Raw data
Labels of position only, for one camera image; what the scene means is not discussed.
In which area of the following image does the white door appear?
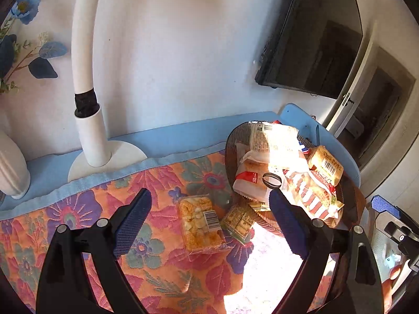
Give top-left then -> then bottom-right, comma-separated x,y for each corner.
322,37 -> 374,131

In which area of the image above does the white ribbed vase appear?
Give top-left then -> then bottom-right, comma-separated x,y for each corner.
0,127 -> 31,200

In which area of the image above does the floral tablecloth blue border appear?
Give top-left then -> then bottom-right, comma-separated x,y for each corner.
0,144 -> 344,314

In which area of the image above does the small green snack packet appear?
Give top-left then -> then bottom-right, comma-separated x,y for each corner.
220,204 -> 256,245

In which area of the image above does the small yellow snack packet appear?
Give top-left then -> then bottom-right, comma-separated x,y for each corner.
307,145 -> 344,185

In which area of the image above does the white gooseneck lamp stand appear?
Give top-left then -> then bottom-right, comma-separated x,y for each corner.
68,0 -> 148,184

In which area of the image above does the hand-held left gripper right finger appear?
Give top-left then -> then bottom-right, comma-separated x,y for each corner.
268,188 -> 384,314

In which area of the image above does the red striped snack packet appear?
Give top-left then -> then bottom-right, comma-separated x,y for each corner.
282,168 -> 345,220

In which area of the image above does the white packet red label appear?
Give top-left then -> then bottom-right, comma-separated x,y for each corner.
233,160 -> 285,203

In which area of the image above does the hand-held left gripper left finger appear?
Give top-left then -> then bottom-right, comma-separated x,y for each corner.
35,188 -> 153,314

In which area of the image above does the clear peanut brittle packet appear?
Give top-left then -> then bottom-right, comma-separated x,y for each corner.
178,194 -> 227,252

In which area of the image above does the black wall television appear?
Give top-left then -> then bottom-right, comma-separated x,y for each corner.
255,0 -> 363,99

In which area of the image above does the large white snack packet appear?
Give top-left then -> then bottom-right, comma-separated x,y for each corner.
247,121 -> 306,167

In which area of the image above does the person's right hand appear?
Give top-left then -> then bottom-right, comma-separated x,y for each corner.
381,263 -> 404,313

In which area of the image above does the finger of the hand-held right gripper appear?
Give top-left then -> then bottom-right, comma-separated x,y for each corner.
371,194 -> 419,233
384,222 -> 414,252

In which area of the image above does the amber ribbed glass plate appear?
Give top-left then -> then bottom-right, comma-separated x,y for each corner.
224,120 -> 366,236

Work required
Transcribe the records above from the line holding "In which area of the image above does the white ribbed" down to the line holding "In which area of the image above does the floral", inclusive, without adding anything.

Result for this task
In which area of the image above does the white ribbed vase appear?
Give top-left then -> then bottom-right, comma-separated x,y for each corner.
0,127 -> 31,200

In which area of the image above does the floral tablecloth blue border appear?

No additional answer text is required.